Top of Dataset section
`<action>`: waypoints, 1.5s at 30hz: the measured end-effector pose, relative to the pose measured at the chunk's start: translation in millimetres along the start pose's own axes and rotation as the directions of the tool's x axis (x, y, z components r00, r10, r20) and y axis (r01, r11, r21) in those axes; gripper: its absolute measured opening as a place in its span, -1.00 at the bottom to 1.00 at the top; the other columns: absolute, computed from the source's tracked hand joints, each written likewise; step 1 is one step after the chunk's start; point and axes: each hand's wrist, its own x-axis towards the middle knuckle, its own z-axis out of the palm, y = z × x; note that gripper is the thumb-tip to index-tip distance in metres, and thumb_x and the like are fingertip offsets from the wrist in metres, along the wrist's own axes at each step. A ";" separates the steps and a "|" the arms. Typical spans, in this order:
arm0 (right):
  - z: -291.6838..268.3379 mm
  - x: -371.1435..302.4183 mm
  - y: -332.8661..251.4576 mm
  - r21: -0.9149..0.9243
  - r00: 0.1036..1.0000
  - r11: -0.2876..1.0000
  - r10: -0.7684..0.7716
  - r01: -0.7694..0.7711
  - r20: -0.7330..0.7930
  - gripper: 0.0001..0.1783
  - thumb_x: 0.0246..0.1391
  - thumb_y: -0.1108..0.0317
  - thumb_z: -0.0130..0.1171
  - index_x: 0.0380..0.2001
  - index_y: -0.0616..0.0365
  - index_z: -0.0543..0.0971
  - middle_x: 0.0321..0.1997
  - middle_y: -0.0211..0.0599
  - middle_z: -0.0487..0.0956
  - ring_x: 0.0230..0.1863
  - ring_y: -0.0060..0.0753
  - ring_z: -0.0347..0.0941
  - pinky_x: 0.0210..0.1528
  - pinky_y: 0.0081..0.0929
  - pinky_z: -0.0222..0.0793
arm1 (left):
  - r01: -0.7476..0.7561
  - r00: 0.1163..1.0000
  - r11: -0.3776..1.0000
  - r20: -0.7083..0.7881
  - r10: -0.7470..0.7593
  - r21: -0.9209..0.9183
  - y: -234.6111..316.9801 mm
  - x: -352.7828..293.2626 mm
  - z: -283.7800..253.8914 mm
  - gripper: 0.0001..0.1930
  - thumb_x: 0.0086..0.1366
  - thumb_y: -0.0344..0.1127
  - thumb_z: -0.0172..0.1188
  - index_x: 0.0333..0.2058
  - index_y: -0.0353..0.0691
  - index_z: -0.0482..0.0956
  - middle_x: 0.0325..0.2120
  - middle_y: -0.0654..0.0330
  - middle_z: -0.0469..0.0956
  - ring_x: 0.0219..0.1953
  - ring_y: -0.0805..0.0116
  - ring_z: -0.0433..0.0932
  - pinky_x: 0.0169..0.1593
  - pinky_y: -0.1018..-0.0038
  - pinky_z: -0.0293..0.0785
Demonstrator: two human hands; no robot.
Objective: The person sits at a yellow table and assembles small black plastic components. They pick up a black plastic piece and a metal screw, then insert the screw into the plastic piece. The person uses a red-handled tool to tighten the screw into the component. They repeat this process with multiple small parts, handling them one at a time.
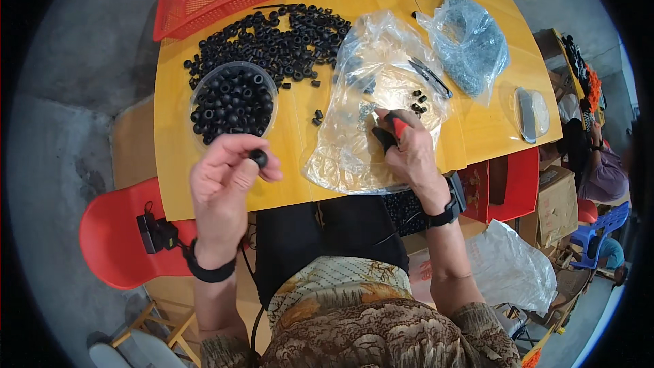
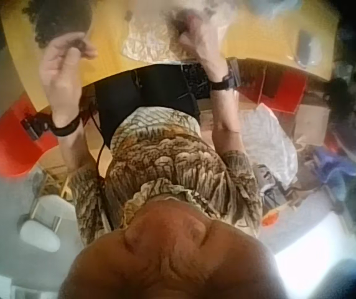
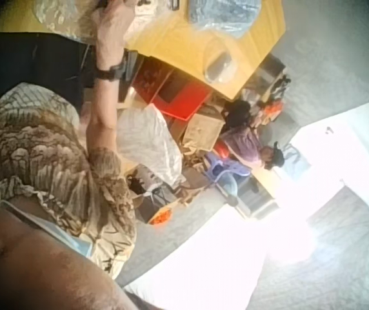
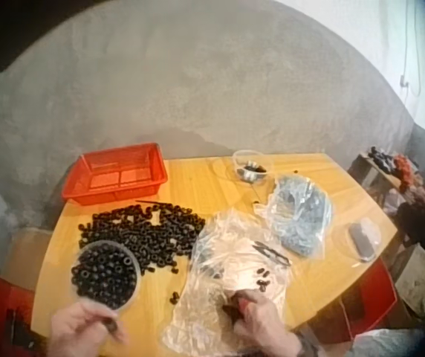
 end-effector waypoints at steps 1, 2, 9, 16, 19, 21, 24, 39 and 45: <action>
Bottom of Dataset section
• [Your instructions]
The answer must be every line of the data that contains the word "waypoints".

• [Written solution]
`<action>`: waypoints, 1.5s at 30hz: the measured end-effector pose, relative to the pose measured at the chunk's start: translation in millimetres along the start pose's own axes and rotation as the directions of the tool's x axis (x, y, z components r00, r10, r20) and y axis (r01, r11, r21) in those axes; gripper: its absolute measured opening as a place in its span, -1.00 at the bottom to 1.00 at the top; the other columns: absolute, computed from the source's tracked hand joints, each written likewise; step 1 is one step after the chunk's start; point and axes: each hand's wrist, its own x-axis towards the middle knuckle, its own z-axis out of the palm, y = z × x; note that gripper is the thumb-tip to index-tip distance in metres, and thumb_x and the like are fingertip offsets from the wrist in metres, along the wrist's own axes at each step. A ";" separates the steps and a "|" the arms. Typical spans, in this order:
 end-effector waypoints at steps 1, 2, 9, 16, 19, 21, 24, 39 and 45: <action>

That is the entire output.